• Problem to work on: Note each line in the data holding the string "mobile" and report it.

• Source material:
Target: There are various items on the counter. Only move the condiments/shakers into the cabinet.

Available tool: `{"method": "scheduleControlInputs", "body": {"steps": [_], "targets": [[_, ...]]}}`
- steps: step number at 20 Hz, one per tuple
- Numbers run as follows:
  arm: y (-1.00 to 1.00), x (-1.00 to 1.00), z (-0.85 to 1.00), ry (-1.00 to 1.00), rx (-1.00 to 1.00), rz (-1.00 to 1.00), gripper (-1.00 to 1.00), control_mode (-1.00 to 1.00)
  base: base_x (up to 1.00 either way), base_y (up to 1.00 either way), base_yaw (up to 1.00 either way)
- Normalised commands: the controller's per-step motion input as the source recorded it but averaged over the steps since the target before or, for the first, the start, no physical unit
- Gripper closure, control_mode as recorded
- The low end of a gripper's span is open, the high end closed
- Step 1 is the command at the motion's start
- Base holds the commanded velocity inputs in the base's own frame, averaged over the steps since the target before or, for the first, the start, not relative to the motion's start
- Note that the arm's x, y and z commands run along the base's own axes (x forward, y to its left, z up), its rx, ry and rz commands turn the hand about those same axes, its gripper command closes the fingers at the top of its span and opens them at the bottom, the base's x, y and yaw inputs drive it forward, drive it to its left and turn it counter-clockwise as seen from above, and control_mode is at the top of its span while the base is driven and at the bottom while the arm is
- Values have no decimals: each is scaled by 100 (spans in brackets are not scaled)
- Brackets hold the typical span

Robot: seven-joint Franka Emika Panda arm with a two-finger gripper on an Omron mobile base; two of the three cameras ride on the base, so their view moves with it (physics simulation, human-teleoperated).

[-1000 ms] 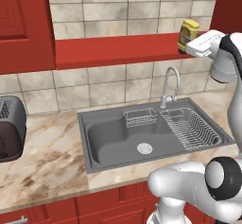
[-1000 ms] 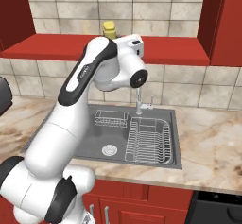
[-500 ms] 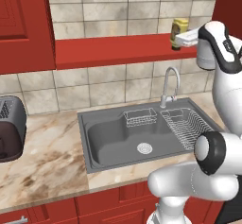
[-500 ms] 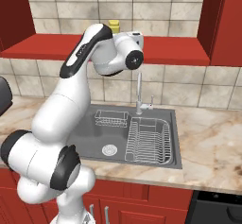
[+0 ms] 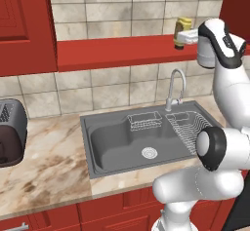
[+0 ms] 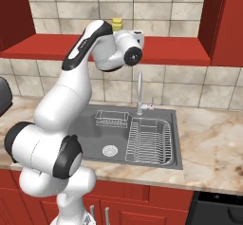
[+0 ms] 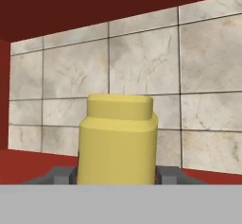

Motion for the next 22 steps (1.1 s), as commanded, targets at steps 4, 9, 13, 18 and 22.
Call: {"method": "scheduleControlInputs", "body": {"steps": [4, 9, 13, 18, 22], "targets": [[0, 11, -25, 0, 0, 0, 100, -100, 0, 0, 0], [0, 16, -5, 0, 0, 0, 100, -100, 0, 0, 0], [0, 41, 0, 0, 0, 0, 100, -100, 0, 0, 0], [0, 46, -6, 0, 0, -1, 100, -100, 0, 0, 0], [0, 45, -9, 0, 0, 0, 100, -100, 0, 0, 0]]}}
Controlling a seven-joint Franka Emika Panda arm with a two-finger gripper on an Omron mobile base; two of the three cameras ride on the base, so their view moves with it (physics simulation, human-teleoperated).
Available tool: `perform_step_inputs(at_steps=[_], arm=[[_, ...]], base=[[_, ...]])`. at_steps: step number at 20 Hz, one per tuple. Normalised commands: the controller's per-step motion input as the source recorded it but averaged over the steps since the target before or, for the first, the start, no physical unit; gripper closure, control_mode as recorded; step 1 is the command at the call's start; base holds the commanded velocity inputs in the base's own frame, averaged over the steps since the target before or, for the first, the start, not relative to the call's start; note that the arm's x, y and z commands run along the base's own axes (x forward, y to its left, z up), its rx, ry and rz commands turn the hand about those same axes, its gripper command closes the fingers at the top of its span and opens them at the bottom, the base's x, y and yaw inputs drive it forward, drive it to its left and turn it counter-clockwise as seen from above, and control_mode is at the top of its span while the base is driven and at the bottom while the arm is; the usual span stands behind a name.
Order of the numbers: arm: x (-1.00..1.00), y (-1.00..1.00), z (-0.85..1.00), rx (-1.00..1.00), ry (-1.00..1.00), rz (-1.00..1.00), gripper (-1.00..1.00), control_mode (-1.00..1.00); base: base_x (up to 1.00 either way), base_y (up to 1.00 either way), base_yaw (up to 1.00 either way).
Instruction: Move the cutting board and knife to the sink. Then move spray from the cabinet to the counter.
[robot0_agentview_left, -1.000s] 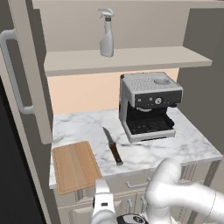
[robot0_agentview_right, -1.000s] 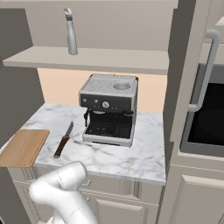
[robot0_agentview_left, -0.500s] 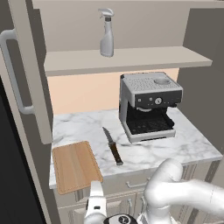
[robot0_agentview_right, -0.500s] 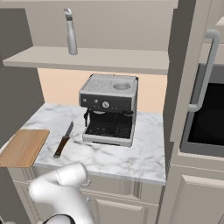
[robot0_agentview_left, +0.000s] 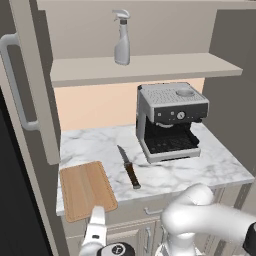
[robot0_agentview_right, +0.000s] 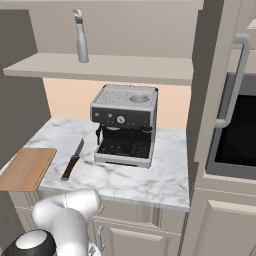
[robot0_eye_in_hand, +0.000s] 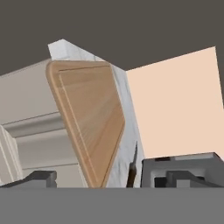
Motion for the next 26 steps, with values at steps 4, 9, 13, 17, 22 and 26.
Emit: perform_step_inputs(at_steps=[4, 9, 13, 17, 22, 26], arm=[[0.19, 0.22, -0.24, -0.01, -0.05, -0.04, -1.0, -1.0], [0.23, 0.18, -0.22, 0.0, -0.01, -0.02, -1.0, -1.0], [0.23, 0.15, -0.22, -0.01, 0.0, -0.01, -1.0, -1.0], [0.27, 0.11, -0.28, -0.03, 0.0, 0.0, -1.0, -1.0], [0.2, 0.07, -0.23, -0.02, 0.0, 0.0, -1.0, -1.0], [0.11, 0.05, -0.26, -0.01, 0.0, 0.0, -1.0, -1.0]], base=[[0.0, 0.0, 0.0], [0.0, 0.0, 0.0], [0.0, 0.0, 0.0], [0.0, 0.0, 0.0], [0.0, 0.0, 0.0], [0.0, 0.0, 0.0]])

• Exercise result:
Robot: seven-joint Franka Emika Panda arm with a two-finger gripper on an Omron mobile base; two of the three cameras ride on the base, so their view moves with it (physics simulation, human-teleoperated).
Controlling a seven-joint Franka Emika Panda arm with a two-finger gripper on an Omron mobile base; two of the three cameras ride on the base, so their view moves with it (physics simulation, human-teleoperated).

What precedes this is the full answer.